To our parliament,
with love from Thailand
Thai Prime Minister
Thaksin Shinawatra talks about the long links between his country
and this country 'which occupy the opposite rims of the Bay of Bengal''.
The House is mute.
The Thai premier
talks about business partnerships that will bring in billions of
dollars. The House erupts into cheers. There is the base sound of
desks being thumped.
The Speaker
of the House says the last time any leader addressed MPs was when
Margaret Thatcher did so. The speaker talks in measured tones. As
if he is the one that had Alzheimer's disease and not Margaret Thatcher.
He has trouble pronouncing some words as if he is under-awed by
the occasion. For once his job is easy. MPs will do nothing more
than thump a few desks.
The Thai Prime
Minister says he was a lawyer, and a businessman and he started
what was called the Thai-love-Thai party. It is actually called
Thai-Rak-Thai which translates as Thai-love-Thai. Government and
Opposition members look at each other self consciously. Thai love
Thai. How about Sri Lankan loves Sri Lankan? Or even Ranil loves
Chandrika? They remember love and compassion for about two minutes.

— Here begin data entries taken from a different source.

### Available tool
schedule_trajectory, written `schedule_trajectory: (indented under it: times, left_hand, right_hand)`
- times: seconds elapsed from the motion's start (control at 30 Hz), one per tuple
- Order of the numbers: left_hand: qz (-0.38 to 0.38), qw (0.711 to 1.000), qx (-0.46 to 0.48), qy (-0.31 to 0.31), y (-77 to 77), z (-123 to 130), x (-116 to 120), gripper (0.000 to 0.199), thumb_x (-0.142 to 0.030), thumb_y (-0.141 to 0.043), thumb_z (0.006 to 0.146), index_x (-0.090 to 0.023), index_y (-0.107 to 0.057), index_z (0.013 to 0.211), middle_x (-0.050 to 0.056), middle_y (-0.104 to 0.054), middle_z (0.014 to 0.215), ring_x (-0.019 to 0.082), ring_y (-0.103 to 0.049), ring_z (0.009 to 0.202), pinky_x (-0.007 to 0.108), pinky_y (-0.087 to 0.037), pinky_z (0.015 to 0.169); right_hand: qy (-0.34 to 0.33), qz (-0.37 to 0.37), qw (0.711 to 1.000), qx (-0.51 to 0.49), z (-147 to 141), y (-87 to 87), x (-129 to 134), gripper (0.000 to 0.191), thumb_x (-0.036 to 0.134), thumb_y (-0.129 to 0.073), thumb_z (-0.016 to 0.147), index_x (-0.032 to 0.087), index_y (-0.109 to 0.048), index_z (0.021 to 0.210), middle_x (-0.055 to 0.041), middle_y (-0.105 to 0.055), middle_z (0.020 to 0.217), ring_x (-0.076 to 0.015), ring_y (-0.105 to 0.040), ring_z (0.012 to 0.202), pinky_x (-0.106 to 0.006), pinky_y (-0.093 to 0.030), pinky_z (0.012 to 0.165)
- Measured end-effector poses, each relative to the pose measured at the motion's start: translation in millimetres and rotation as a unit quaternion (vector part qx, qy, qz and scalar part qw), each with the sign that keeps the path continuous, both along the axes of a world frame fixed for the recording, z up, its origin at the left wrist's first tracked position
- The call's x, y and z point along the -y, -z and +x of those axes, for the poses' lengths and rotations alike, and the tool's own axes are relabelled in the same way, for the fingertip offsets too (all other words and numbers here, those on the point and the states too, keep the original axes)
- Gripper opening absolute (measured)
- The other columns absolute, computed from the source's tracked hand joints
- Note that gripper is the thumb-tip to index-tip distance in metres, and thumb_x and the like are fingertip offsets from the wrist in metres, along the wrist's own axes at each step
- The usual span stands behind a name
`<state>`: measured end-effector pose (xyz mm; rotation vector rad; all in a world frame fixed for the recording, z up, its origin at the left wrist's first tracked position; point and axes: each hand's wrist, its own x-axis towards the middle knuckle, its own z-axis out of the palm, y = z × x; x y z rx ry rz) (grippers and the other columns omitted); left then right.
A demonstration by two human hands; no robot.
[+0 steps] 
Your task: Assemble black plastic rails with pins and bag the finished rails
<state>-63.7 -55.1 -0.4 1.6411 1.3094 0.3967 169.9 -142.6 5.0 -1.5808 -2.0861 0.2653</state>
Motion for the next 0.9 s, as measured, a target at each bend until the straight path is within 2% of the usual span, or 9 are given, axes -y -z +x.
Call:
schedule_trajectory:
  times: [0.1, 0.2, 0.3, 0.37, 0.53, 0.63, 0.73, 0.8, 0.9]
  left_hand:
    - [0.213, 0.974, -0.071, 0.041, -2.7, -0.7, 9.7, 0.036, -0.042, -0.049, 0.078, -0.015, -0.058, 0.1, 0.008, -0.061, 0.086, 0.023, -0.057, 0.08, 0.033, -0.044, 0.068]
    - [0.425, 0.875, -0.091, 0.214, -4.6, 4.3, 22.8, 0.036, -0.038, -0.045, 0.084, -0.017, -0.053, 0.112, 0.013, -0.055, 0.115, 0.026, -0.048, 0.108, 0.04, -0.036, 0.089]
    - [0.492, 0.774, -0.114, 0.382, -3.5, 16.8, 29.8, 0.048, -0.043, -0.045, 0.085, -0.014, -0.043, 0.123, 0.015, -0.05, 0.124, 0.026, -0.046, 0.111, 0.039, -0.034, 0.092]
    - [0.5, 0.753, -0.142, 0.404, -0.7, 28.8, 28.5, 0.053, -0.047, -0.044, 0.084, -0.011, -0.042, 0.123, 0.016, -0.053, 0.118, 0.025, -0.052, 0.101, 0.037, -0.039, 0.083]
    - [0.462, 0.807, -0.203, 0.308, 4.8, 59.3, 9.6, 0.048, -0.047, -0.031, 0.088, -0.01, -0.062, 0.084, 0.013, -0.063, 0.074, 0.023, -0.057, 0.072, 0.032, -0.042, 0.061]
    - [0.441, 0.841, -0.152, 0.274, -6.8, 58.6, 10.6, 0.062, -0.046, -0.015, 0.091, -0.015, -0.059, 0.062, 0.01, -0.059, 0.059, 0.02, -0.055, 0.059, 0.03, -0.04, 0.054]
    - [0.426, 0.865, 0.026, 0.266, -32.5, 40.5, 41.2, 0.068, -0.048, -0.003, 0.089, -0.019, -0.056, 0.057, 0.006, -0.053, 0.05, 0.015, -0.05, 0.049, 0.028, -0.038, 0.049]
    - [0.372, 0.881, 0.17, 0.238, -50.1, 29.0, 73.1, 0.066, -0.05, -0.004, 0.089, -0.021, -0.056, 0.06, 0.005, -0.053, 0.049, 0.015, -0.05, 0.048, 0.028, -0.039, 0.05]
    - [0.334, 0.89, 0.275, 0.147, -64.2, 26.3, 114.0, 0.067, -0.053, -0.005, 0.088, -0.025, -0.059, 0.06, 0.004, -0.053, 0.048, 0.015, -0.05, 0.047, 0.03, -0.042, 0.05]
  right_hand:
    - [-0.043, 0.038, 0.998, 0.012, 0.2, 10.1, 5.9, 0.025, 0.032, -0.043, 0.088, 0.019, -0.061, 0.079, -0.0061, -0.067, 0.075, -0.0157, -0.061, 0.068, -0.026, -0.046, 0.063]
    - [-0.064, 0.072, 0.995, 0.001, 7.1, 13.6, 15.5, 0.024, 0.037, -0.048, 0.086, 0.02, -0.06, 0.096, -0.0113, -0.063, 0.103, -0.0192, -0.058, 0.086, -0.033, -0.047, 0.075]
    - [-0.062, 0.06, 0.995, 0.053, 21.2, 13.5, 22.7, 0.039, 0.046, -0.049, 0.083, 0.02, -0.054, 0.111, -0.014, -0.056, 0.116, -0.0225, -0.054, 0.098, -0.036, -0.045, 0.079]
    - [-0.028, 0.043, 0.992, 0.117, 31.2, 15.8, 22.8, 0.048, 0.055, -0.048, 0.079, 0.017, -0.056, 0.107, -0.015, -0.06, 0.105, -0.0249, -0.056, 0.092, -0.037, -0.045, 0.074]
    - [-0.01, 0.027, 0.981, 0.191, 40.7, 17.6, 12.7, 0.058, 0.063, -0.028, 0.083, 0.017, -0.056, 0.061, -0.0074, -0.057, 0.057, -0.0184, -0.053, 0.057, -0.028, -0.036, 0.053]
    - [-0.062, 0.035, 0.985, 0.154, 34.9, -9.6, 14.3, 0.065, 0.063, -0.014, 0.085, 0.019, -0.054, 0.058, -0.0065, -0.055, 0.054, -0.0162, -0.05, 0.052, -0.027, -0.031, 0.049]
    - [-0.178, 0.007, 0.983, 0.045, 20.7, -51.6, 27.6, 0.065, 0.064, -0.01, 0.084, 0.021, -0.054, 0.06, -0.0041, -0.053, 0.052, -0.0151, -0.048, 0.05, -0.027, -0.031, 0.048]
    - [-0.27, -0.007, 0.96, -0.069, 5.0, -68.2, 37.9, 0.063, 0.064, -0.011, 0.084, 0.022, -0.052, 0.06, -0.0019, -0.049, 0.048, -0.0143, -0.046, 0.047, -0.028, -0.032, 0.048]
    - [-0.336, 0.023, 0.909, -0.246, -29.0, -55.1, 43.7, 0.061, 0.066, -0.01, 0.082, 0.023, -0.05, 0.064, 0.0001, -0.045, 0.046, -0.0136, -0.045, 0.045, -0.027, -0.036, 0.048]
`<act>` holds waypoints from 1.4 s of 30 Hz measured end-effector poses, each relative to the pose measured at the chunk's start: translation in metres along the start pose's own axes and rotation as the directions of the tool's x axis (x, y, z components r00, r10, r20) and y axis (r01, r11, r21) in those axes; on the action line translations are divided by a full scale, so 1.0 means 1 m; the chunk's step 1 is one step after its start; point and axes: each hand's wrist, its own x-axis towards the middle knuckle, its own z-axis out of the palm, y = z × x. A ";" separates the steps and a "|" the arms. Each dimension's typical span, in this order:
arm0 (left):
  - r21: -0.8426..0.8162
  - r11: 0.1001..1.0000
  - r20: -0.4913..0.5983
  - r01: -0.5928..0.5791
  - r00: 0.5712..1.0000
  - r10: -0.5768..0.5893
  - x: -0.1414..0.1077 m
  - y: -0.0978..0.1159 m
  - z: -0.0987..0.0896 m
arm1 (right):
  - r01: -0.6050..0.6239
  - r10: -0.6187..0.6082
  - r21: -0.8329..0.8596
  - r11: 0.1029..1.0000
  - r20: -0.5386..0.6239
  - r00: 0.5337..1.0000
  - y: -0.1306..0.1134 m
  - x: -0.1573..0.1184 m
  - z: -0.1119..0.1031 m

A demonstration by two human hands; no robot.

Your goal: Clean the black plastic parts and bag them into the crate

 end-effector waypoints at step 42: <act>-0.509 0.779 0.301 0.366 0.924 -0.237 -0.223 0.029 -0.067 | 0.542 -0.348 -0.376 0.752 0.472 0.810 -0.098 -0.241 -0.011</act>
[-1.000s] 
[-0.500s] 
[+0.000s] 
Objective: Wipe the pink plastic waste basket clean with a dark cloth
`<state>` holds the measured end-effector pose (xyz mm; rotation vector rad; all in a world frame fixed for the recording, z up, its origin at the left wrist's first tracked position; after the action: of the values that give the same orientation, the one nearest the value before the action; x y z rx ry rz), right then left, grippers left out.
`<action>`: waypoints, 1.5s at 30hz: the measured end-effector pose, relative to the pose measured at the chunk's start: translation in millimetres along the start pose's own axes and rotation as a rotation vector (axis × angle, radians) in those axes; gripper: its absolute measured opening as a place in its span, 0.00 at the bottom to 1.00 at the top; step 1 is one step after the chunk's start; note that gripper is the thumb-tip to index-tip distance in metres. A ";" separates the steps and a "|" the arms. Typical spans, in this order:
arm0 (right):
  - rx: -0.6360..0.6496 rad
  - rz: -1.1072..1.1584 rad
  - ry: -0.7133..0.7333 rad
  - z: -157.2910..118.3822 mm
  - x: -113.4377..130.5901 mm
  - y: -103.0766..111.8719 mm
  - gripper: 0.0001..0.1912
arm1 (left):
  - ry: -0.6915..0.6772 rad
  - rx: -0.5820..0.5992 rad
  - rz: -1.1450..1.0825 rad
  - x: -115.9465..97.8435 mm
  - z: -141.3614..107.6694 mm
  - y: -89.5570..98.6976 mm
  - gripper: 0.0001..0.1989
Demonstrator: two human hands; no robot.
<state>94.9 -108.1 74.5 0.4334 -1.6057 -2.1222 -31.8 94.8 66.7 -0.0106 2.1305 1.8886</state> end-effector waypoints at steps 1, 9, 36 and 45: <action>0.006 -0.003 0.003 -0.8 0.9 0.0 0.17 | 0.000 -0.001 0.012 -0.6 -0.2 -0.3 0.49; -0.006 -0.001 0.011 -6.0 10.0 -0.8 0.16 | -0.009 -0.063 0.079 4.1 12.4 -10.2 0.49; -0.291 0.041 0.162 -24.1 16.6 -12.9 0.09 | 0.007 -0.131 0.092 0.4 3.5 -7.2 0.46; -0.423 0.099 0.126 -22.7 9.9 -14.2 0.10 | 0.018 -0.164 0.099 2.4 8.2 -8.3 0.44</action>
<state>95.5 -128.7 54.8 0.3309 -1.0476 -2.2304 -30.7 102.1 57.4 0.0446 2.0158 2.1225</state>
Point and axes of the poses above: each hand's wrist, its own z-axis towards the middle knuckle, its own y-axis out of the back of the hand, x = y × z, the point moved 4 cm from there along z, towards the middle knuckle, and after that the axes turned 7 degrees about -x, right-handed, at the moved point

Maybe it is another defining moment in the country's religious history,
such as when arahat Mahinda brought Buddhism or when the Siam Nikaya
was introduced by the Thais to resurrect Buddhism. Thai can love
Thai. Sri Lankan can love Sri Lankan. The world is utopian. For
about ten minutes.
It is the time
for the leader of the House to address the house. He does so in
lilting tones, and one wonders whether this is the best way to achieve
arahathood -- to ask a foreign dignitary to address the Members
of Parliament.
Minister W.J.M.
Lokubandara is literally on song. His voice rises to a high pitch
and then cascades across the vast spaces of the parliamentary interior,
and then he is almost on tiptoe as it reaches a crescendo and suddenly
dips to a whisper. It is a virtuoso performance. This is instant
arahathood. Lokubandara speaking in Parliament -- and there is not
a single barb, a pot-shot or even a passing take at the Opposition.
When he finishes
with a flourish with the Sanskrit incantation "suki digayu
kobhava' you could hear a pin drop in the House. It is as if Andre
Previn has visited the House, and along with Ravi Shankar on Sitar,
given the full fusion performance of a lifetime. Lokubandara tilts
his head, in salute to Shinawatra - as if Andre Previn is making
a last flourish with his baton. The guest bows. This is an altered
state in every sense of that word.
It would be
a hard act for anybody to follow. But the leader of the Opposition
is game. He even says things like "in the neo liberal discourse''
and suddenly the House has been granted an instant kind of absolution.
Not only are they being decent today -- they are also being learned.
Henceforth
Thailand will not only be known as the land that resurrected the
Upasampada tradition. Thailand will also be known as having led
to the resurrection of parliamentary nicety - to the point at which
all this politeness was almost killing us.